March 2022 Good News

Harold Macy is no stranger to challenges. The retired 75-year-old forester has called rural Comox Valley home for the past 40 years, a place where he and his loving partner, Judy, raised three children, built their own house in the family's 800-acre forest, and grew most of their food.

When reflecting on his life, Harold says that he always felt in the driver's seat, able to choose his own path while learning from mistakes and opportunities. However, that all began to change when he started noticing peculiar symptoms during physiotherapy sessions after a spinal reconstruction surgery in 2015. Several professional opinions later confirmed the symptoms to be that of Parkinson's disease (PD). The diagnosis put a screeching halt to who he thought he was. "I have had to learn some very hard lessons," Harold says.
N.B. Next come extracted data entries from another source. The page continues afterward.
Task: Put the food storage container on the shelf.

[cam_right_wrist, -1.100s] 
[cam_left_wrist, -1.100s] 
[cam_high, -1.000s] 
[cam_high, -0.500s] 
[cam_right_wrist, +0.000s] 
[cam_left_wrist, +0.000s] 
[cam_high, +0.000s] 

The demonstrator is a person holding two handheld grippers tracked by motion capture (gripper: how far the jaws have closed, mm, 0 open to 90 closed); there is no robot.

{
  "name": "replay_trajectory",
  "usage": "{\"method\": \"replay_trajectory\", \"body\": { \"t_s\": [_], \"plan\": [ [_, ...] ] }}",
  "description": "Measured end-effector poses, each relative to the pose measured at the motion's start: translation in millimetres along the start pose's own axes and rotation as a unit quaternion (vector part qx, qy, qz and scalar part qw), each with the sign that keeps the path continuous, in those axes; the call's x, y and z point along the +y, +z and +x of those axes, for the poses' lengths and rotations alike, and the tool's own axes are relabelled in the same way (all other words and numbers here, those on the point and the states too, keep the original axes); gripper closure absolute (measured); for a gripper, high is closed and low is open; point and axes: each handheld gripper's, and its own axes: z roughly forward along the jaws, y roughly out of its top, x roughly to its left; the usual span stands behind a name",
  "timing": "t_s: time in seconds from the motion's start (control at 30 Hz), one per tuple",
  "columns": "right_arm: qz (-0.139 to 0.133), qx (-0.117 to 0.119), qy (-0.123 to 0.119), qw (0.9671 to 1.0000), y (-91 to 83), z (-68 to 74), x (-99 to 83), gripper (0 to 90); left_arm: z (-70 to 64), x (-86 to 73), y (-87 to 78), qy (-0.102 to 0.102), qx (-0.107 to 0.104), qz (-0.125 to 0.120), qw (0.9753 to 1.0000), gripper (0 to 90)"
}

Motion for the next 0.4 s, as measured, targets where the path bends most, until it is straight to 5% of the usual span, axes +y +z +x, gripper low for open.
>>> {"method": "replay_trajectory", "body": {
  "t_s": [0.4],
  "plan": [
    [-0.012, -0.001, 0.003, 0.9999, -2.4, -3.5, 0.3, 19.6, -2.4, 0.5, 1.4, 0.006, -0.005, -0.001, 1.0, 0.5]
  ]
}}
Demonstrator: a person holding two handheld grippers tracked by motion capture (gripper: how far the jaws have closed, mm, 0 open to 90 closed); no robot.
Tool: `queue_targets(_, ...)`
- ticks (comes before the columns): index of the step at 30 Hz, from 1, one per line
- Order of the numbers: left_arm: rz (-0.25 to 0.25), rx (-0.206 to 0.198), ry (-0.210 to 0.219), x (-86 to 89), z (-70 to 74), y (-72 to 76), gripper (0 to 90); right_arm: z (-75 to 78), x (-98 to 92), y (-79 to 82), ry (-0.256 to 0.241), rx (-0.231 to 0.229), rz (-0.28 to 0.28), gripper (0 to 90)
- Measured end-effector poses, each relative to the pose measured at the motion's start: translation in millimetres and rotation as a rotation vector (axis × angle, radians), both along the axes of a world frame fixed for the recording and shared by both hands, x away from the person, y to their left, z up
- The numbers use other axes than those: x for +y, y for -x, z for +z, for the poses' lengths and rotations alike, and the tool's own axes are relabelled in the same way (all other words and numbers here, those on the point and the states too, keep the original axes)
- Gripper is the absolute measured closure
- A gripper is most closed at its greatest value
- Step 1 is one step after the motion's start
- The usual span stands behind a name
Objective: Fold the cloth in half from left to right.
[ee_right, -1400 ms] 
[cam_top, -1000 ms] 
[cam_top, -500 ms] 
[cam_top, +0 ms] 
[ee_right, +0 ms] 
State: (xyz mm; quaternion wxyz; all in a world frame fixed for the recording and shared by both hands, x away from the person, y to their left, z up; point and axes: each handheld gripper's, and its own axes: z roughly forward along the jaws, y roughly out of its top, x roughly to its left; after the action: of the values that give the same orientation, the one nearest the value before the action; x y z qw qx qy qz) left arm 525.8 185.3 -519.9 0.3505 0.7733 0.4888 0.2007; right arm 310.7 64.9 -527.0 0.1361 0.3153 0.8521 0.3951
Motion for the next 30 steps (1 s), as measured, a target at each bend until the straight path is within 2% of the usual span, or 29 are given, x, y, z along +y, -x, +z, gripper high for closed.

Presently, Harold experiences numerous Parkinson's symptoms daily, such as mobility and balance challenges, sleep disturbances, and fatigue. "Often it feels like I face a long hallway of doors, some open, some closed," he says of the frustrations caused by PD. "When I reach for the doorknob, it disappears and the door remains shut and locked."

Despite the obstacles presented by Parkinson's, Harold is immensely grateful for all the good in his life, such as his family, faith, and land. Harold has sought solace from the challenges of life with PD through creative writing, which he feels is a great exercise in cognition. "Keeping plot, character, setting, and dialogue consistent is a juggling act," he says. "In fiction, story allows me to escape PD, even though, like a pebble in my boot, it is never completely distant." His recent short story, The Beast Within, is a nonfictional account of his experiences with PD, adorned with fictional details to make it more interesting. The act of personifying his Parkinson's has allowed Harold to compartmentalize the disease, and has improved his ability to cope. He is presently writing a new book, entirely about his life with Parkinson's.

To learn more about Harold and his writing, please see his website www.haroldmacy.ca. To read Harold's short story, The Beast Within, please visit our website at www.parkinson.bc.ca/the-beast-within-story.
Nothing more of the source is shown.